China pauses in memory of virus victims and ‘martyrs’
(AFP) — China came to a standstill on Saturday to mourn patients and medical staff killed by the coronavirus, as the world’s most populous country observed a nationwide three-minute silence.
At 10 am (0200 GMT), citizens paused, cars, trains and ships sounded their horns, and air-raid sirens rang out in memory of the more than 3,000 lives claimed by the virus in China.
In Wuhan — the city where the virus first emerged late last year — sirens and horns sounded as people fell silent in the streets.
Staff at the Tongji Hospital stood outside with heads bowed towards the main building, some in the protective hazmat suits that have become a symbol of the crisis worldwide.
“I feel a lot of sorrow about our colleagues and patients who died,” Xu, a nurse at Tongji who worked on the frontlines treating coronavirus patients, told AFP, holding back tears.
“I hope they can rest well in heaven.”
Workers in protective wear paused silently beside barriers at one residential community — a reminder that there are still tight restrictions on everyday life across Wuhan.
State media showed Chinese President Xi Jinping and other officials standing outside a Beijing government compound, wearing white flowers.
National flags were lowered to half-mast across the country, including in the capital’s Tiananmen Square.

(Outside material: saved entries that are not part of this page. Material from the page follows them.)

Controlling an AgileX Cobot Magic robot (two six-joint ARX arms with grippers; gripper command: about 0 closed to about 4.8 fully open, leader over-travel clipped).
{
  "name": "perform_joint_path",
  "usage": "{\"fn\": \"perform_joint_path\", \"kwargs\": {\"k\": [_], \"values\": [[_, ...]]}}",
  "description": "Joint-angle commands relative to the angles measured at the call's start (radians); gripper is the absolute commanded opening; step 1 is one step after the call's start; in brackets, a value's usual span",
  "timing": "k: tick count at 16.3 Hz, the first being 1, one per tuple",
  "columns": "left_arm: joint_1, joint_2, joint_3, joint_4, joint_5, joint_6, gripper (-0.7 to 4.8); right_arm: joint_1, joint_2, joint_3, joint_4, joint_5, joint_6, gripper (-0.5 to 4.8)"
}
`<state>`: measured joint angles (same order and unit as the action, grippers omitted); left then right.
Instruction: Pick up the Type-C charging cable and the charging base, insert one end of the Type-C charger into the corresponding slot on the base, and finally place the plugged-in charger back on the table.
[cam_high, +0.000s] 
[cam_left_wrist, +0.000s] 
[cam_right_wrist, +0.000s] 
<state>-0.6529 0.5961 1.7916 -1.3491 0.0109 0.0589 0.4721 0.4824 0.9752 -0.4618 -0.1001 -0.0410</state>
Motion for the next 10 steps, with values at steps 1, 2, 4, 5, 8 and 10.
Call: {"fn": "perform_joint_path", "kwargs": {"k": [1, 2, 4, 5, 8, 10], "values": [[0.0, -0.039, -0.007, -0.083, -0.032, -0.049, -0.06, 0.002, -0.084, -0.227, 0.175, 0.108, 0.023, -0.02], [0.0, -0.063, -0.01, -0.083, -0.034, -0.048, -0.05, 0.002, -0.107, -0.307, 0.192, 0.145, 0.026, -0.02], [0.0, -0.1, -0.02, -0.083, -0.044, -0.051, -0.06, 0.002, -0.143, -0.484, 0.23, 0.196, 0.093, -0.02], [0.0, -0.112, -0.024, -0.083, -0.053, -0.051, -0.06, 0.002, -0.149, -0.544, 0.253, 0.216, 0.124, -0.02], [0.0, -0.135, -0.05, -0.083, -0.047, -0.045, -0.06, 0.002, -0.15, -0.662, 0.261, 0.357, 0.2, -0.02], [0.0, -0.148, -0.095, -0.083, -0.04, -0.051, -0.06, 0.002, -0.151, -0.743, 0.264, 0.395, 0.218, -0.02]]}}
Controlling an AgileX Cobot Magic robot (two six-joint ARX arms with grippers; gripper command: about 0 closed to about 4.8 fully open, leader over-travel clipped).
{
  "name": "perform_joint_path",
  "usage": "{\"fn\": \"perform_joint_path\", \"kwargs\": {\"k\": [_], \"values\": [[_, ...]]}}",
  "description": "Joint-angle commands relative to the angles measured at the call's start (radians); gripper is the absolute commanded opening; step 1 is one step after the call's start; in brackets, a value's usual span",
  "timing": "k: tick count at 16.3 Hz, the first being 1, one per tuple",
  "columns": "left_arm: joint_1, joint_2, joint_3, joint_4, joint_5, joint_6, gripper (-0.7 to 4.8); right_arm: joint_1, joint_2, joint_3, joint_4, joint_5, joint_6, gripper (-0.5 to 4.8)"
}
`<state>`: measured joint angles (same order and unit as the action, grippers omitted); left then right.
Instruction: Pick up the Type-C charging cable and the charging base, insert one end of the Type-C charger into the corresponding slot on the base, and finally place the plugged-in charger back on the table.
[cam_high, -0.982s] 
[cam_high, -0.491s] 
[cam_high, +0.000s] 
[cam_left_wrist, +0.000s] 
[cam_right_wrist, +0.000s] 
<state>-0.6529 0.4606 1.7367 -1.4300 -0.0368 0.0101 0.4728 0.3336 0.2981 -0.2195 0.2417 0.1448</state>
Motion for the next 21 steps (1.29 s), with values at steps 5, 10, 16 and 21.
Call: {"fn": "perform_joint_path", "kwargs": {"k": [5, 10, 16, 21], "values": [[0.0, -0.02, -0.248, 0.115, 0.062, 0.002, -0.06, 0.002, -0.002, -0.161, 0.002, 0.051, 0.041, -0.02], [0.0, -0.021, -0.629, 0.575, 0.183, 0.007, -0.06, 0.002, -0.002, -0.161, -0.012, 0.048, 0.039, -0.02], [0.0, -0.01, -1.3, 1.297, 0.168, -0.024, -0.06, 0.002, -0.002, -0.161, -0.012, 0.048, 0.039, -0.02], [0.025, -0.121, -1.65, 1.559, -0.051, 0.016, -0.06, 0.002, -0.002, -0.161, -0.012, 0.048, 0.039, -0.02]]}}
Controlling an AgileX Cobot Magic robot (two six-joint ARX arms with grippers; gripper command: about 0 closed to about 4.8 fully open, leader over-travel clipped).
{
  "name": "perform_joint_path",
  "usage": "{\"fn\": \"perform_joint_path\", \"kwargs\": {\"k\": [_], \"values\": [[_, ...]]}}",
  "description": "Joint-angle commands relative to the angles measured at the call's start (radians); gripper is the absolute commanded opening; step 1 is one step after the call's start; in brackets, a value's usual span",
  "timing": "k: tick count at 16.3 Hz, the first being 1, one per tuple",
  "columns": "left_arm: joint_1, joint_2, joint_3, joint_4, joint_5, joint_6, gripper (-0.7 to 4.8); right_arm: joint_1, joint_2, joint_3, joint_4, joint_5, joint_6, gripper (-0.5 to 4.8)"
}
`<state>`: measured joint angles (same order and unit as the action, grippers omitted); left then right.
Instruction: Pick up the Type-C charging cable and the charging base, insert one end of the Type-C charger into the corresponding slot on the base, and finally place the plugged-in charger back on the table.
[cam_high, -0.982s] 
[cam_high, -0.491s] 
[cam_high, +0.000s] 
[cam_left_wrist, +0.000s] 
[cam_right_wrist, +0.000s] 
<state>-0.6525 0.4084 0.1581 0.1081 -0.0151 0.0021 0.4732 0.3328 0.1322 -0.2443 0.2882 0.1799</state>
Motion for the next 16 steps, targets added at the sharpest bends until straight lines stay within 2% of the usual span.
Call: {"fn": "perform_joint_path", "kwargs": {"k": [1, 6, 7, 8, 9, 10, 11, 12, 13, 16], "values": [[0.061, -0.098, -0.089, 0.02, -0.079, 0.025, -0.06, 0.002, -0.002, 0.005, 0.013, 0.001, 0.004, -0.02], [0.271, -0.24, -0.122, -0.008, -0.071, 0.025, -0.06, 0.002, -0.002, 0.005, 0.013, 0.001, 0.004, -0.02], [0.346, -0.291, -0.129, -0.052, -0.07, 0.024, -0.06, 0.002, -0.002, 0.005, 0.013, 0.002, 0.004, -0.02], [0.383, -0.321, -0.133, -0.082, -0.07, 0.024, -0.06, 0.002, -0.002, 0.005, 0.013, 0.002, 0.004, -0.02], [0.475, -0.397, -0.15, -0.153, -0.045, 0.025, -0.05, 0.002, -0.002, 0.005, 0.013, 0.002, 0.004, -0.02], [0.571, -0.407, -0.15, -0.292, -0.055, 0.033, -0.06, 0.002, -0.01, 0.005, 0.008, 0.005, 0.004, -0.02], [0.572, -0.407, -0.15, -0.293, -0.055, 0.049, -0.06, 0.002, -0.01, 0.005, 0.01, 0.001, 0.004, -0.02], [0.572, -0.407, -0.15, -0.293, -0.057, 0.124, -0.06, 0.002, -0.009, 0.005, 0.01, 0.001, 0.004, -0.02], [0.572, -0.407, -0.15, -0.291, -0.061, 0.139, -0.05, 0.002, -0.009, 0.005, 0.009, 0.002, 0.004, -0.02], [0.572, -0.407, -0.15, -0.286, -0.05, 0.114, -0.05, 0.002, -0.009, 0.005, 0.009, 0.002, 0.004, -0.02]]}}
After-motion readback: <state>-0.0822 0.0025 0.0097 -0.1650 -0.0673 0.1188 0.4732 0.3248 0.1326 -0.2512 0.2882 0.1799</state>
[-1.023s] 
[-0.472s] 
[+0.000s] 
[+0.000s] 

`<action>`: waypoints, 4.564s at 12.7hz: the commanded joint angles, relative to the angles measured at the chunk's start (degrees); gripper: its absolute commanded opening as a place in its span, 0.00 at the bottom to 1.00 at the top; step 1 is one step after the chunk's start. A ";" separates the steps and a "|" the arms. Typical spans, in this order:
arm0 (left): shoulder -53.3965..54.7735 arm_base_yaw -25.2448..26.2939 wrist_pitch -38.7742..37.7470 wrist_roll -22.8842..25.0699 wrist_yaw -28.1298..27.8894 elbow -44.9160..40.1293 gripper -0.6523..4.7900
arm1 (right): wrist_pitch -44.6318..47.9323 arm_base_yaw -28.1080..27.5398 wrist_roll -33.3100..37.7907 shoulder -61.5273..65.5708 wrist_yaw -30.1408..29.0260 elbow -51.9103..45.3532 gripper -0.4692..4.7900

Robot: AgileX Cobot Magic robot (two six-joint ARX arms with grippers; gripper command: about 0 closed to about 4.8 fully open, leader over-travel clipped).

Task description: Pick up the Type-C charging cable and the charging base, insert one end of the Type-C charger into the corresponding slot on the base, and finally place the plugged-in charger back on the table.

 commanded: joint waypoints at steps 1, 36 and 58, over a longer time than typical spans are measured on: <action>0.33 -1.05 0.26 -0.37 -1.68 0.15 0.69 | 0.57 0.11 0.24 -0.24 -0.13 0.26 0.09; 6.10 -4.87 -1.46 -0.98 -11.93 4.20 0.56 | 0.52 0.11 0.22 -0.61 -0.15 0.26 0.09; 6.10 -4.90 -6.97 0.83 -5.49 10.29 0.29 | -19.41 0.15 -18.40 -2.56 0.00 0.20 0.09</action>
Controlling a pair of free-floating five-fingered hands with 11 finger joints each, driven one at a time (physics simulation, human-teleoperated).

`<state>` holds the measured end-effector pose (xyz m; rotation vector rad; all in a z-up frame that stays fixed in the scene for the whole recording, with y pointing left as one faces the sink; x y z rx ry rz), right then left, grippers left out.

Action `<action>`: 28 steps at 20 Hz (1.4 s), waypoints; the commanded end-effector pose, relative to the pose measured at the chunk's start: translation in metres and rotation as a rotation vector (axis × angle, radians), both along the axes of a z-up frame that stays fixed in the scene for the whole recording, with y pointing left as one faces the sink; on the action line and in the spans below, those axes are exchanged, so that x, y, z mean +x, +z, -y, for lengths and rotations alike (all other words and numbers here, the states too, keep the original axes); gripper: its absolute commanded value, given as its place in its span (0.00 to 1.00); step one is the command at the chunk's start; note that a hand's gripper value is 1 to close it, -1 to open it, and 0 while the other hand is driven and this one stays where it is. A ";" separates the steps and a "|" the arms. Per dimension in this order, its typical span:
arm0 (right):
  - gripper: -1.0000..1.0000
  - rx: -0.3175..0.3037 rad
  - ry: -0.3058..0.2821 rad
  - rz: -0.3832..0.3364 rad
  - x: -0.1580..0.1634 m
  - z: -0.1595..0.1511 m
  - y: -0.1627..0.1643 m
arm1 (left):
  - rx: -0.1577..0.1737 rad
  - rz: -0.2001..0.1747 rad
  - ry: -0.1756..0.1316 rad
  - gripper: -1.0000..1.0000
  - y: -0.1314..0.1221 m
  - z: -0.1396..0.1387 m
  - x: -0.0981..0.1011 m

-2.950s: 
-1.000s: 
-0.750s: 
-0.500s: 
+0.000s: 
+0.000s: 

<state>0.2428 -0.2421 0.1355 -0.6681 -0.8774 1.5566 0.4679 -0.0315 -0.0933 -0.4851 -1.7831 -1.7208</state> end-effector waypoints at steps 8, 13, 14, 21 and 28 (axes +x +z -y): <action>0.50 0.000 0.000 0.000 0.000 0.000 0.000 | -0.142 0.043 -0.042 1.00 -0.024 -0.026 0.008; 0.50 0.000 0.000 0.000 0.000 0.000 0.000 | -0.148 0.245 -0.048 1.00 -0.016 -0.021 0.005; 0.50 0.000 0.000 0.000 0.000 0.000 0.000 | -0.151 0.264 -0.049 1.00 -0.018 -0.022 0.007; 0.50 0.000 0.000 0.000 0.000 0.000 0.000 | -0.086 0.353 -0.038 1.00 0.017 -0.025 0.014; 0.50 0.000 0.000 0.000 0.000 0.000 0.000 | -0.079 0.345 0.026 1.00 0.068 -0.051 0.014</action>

Pedestrians in one of the city’s busiest shopping districts stopped walking and kept their heads low in silent tribute, while police patrolling stood at the side of the road with their riot shields down and bowed heads.
“During this process, a lot of people including the medical workers… have made extraordinary contributions. They are all heroes,” shopper Wang Yongna told AFP.
Park-goers paused their activities too, some with hands together in prayer.
Trains on Beijing’s subway network also came to a standstill, and AFP saw passengers stand silently throughout the three minutes in a mark of respect.
– Remembrance –
Officials said the observance was a chance to mourn virus “martyrs” — an honorific title bestowed by the government this week on 14 medical workers who died fighting the outbreak.
The hashtag “China remembers its heroes” racked up nearly 1.3 billion views on the Twitter-like Weibo platform on Saturday.
The martyrs include doctor Li Wenliang, a whistleblower in Wuhan who was reprimanded by authorities for trying to warn others in the early days of the contagion.